=== WORK REQUEST ===
Please give every line below again exactly, but not its pictures.

-*-*-

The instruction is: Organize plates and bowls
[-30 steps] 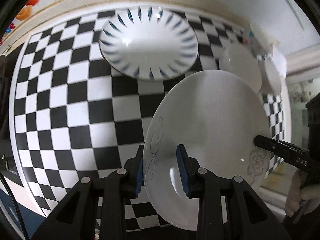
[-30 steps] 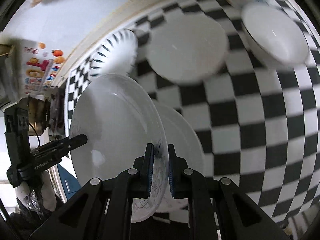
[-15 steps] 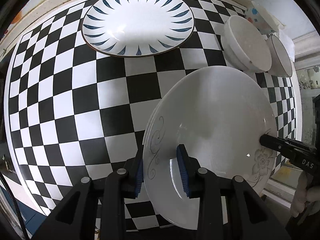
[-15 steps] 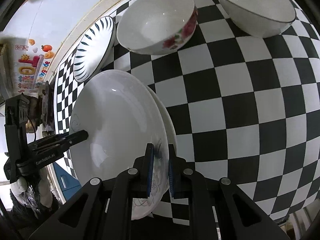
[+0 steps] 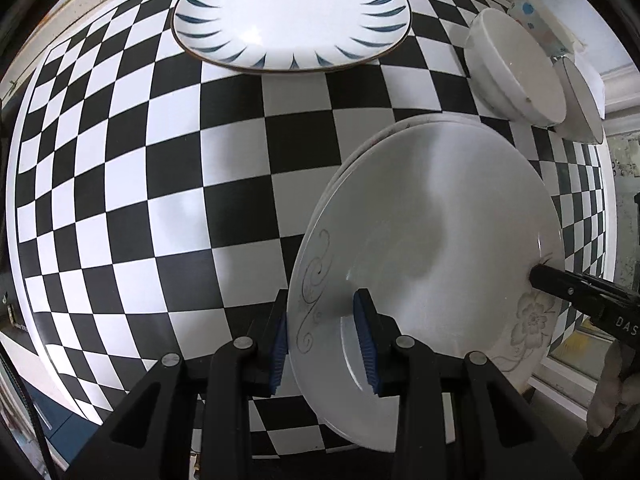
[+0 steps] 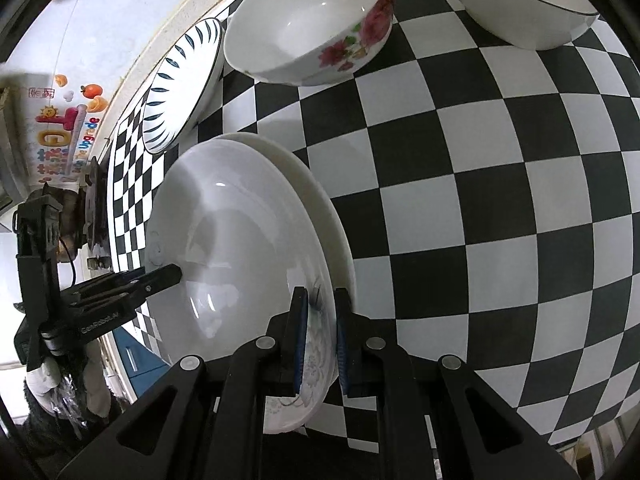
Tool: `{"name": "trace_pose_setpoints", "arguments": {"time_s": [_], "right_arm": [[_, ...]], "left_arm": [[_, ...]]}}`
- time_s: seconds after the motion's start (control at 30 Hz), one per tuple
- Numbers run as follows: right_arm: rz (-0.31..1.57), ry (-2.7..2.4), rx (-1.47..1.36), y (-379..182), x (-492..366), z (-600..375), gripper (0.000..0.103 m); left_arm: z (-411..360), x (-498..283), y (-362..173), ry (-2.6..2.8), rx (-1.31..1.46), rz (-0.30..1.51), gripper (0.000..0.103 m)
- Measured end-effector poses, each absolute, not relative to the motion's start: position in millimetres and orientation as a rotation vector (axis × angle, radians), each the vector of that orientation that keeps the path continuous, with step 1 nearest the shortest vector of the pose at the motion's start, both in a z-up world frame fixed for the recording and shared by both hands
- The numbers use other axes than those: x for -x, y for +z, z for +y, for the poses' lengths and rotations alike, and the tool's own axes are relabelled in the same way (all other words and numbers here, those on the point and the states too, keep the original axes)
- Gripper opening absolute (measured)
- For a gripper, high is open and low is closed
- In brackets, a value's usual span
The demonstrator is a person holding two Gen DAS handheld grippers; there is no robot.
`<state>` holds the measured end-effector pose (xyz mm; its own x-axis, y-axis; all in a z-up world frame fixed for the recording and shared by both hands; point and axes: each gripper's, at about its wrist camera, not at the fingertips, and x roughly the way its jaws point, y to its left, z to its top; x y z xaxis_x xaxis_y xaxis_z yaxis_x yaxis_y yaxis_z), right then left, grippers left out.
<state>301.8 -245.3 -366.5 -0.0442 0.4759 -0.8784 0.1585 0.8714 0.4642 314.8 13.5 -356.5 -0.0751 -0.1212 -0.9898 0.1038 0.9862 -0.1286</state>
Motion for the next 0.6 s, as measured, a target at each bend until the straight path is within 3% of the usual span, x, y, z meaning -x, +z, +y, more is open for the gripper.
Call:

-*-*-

=== WORKED SOLUTION ===
The instruction is: Organize plates and bowls
[-30 steps] 
[-30 steps] 
[-15 steps] 
[-15 steps] 
[+0 steps] 
[+0 steps] 
Tool: `{"name": "trace_pose_setpoints", "arguments": {"time_s": [_], "right_arm": [[_, ...]], "left_arm": [[_, ...]]}}`
- time_s: seconds after the motion's start (control at 30 Hz), one per tuple
- Numbers run as follows: right_arm: rz (-0.31..1.57), ry (-2.7..2.4), rx (-1.47..1.36), y (-379..182), x (-492..366), z (-600..375), gripper (0.000..0.103 m); left_arm: z (-411..360), x (-498..283), y (-362..173), ry (-2.6..2.8), rx (-1.31..1.46), rz (-0.30..1.51), gripper (0.000..0.103 m)
- Measured end-effector poses, each absolute, not relative to the motion's start: position in millimetres and orientation as a rotation vector (axis × angle, radians), each the vector of that orientation that keeps the path continuous, with step 1 nearest the shortest vector of the pose at the motion's start, both in a z-up world frame fixed for the recording and shared by both hands
- The numbers use other axes than those: x for -x, y for +z, z for +y, for the poses' lengths and rotations alike, and the tool's own axes are relabelled in the same way (all other words and numbers here, those on the point and the states too, keep the original axes)
- Gripper opening absolute (measured)
- For a gripper, high is open and low is closed
- In brackets, a value's usual span
The demonstrator is a person holding two Gen DAS handheld grippers; there is no robot.
`<state>` holds the measured end-effector pose (xyz mm; its own x-axis, y-axis; all in a z-up world frame fixed for the recording and shared by both hands; point and axes: each gripper's, at about its wrist camera, not at the fingertips, and x roughly the way its jaws point, y to its left, z to its top; x y z xaxis_x xaxis_y xaxis_z yaxis_x yaxis_y yaxis_z), right then left, grippers left out.
<state>301.8 -245.3 -366.5 -0.0442 0.4759 -0.8784 0.1585 0.8714 0.4642 314.8 13.5 -356.5 -0.0751 -0.1212 -0.9898 0.1038 0.9862 -0.1286</state>
Motion for the next 0.6 s, as measured, a target at each bend until the straight path is within 3% of the usual span, x, y, z meaning -x, +z, +y, more is open for the gripper.
Call:

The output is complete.